Traditional grading does not consistently describe student skill. “ABCDF” grading drives students toward “A,” and leaves no room to differentiate exceptional skill levels, and can inadvertently create conditions of comparison and judgment that are counterproductive to learning.

“Why…would anyone want to change current grading practices? The answer is quite simple: grades are so imprecise that they are almost meaningless.” – Robert Marzano 

We use research-best practices-based descriptions to report a student’s skill for each standard required by the Virginia Department of Education and the Arlington Public Schools.

These Performance Level Descriptors (PLDs) are:

Meets Standard The student consistently demonstrates mastery of the standard.
Approaching Mastery The student is in the process of mastering the standard.
Developing Mastery The student demonstrates initial understanding of the standard with support.
Insufficient Evidence The teacher does not have evidence to determine a student’s mastery level for this skill.


Journey Toward Mastery

For each standard, in each grade level, Collaborative Learning Teams (CLTs) create meaningful, clear benchmarks students will reach to show they have met the standard established by Virginia and Arlington.

Schools in Arlington, like all in Virginia, are tasked with ensuring that all students master the skills and acquire the content knowledge outlined in the Virginia Standards of Learning, or SOLs.

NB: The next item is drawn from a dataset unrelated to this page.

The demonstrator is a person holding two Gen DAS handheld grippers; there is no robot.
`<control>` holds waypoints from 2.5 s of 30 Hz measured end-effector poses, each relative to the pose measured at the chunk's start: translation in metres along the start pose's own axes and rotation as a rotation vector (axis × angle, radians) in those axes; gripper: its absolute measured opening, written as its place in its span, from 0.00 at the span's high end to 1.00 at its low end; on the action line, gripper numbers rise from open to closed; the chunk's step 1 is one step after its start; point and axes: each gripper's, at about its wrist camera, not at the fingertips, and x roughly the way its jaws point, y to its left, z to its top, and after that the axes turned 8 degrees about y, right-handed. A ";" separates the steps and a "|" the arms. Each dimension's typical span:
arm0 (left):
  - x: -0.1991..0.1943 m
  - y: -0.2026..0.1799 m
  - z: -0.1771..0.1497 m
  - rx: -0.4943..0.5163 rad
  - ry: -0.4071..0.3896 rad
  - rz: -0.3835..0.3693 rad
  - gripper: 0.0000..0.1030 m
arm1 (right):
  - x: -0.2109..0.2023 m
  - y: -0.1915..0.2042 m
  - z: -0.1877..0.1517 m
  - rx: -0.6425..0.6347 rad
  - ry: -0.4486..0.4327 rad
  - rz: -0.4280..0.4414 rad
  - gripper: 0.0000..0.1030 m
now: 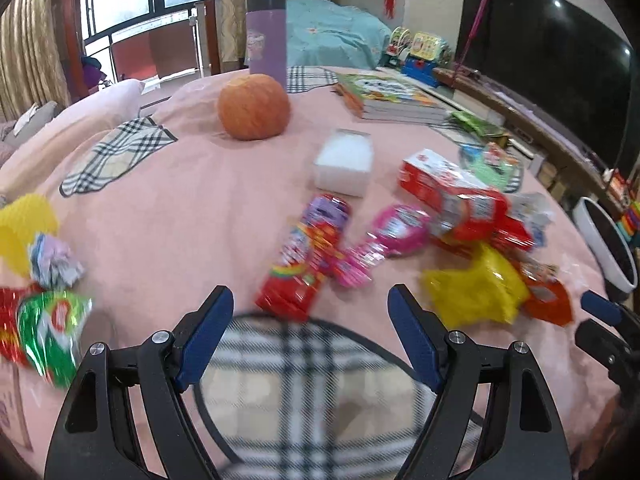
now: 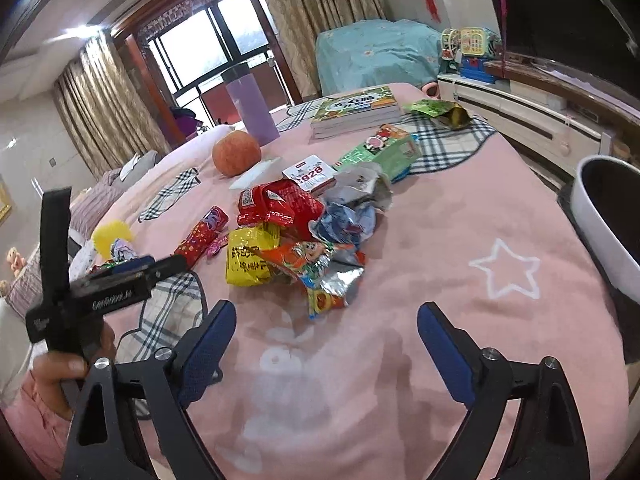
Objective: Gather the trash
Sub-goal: 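Grasp the red Skittles tube with the left tool while the right tool grasps the orange snack wrapper, then carry the tube and wrapper over the bin and open both tools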
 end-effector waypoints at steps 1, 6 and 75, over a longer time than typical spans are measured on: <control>0.004 0.002 0.004 0.002 0.006 0.005 0.21 | 0.004 0.002 0.002 -0.006 0.003 -0.004 0.14; 0.027 0.007 0.012 0.011 0.052 0.039 0.21 | 0.021 0.004 0.010 -0.011 0.026 -0.011 0.25; -0.045 -0.263 -0.022 0.359 -0.010 -0.429 0.65 | -0.126 -0.154 -0.030 0.272 -0.195 -0.152 0.81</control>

SBA differs from traditional “grading” by eliminating problematic “Fail” and “zero” indicators. Instead of starting from “zero,” students begin with the accurate description of “no evidence,” meaning students simply have not yet gotten to that part of learning. Most students will move through “Developing Mastery” as they learn and develop their skills.

In fact, most students will spend most of their time during the course of learning at the “Developing Mastery” stage, as they are developing skills and content knowledge fluency.

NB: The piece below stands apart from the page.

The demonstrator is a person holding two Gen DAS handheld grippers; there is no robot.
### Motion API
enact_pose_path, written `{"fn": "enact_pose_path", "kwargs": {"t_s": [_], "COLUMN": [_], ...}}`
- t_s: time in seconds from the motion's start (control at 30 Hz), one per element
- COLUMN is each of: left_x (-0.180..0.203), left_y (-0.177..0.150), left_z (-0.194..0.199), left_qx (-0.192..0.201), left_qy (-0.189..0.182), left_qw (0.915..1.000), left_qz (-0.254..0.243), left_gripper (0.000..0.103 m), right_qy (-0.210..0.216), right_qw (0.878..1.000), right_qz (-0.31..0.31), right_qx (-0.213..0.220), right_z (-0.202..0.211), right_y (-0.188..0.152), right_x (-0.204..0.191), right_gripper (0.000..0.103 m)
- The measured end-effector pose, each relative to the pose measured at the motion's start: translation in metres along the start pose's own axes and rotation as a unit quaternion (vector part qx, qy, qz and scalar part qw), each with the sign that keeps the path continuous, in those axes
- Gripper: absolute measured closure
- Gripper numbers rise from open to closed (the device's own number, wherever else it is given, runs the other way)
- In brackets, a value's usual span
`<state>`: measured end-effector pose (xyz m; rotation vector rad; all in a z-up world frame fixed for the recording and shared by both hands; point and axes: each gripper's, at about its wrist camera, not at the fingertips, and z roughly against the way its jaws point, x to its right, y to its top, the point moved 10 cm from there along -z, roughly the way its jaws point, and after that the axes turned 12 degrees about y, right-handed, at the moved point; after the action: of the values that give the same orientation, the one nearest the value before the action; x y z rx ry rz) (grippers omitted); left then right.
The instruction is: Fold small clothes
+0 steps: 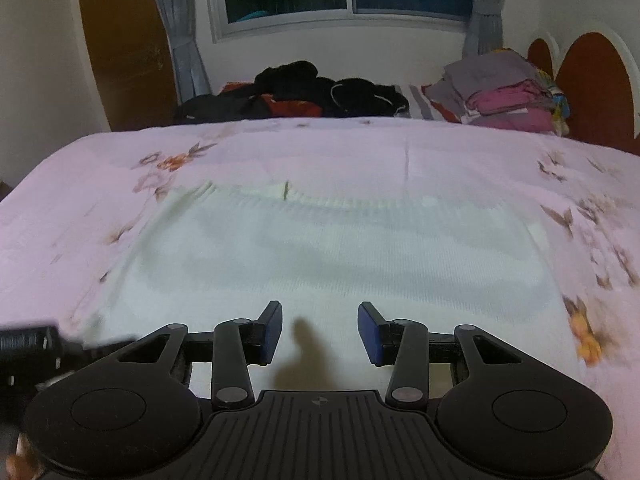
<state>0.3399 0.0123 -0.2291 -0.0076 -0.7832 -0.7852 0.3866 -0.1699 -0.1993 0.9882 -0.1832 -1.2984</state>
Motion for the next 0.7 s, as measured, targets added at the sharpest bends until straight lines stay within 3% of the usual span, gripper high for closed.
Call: {"fn": "enact_pose_path", "kwargs": {"t_s": [0.1,0.17,0.23,0.37,0.43,0.53,0.7], "left_x": [-0.001,0.000,0.003,0.006,0.007,0.010,0.037], "left_y": [0.002,0.003,0.005,0.006,0.007,0.006,0.008], "left_z": [0.000,0.001,0.003,0.005,0.003,0.008,0.023], "left_qx": [0.014,0.021,0.033,0.042,0.043,0.050,0.083], "left_qy": [0.006,0.010,0.016,0.022,0.025,0.023,0.023], "left_qw": [0.9999,0.9997,0.9992,0.9986,0.9985,0.9983,0.9941], "left_qz": [-0.003,-0.005,-0.016,-0.024,-0.021,-0.019,-0.065], "left_gripper": [0.094,0.095,0.095,0.095,0.095,0.096,0.096], "right_qy": [0.001,-0.005,-0.011,-0.007,-0.016,-0.003,0.014], "right_qw": [1.000,0.999,0.998,0.999,0.996,0.997,0.998], "right_qz": [0.008,0.022,0.056,0.047,0.090,0.069,0.053], "right_qx": [-0.005,-0.033,-0.030,-0.019,-0.020,-0.024,-0.014], "right_z": [-0.016,-0.034,-0.034,-0.031,-0.036,-0.038,-0.031], "right_y": [0.002,-0.012,-0.015,-0.014,-0.020,-0.016,-0.012], "right_x": [0.005,0.011,0.008,0.011,0.008,0.012,0.013], "right_gripper": [0.060,0.060,0.060,0.060,0.060,0.060,0.060]}}
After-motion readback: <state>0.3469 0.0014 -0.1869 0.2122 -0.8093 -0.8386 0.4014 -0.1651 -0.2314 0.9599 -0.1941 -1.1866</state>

Once a student meets the standard of skill established by Virginia and Arlington, the student’s skill is reported accurately as “Meets Standard.”

Because every student is unique, SBA accepts any demonstration of skill as valid, so Oakridge teachers use a wide array of student work examples, artifacts, conferences, and analyses to meaningfully understand each learner. Oakridge seeks to create authentic learning experiences and to help students create demonstrations of their skills within authentic contexts.

This “omnimodal” assessment method allows any student to demonstrate skill mastery in any way. It accounts for student uniqueness and promotes nonjudgmental, noncompetitive learning, and conforms with the standards-based instructional methods we use at Oakridge, such as with the Teacher’s College Reading and Writing Units of Study.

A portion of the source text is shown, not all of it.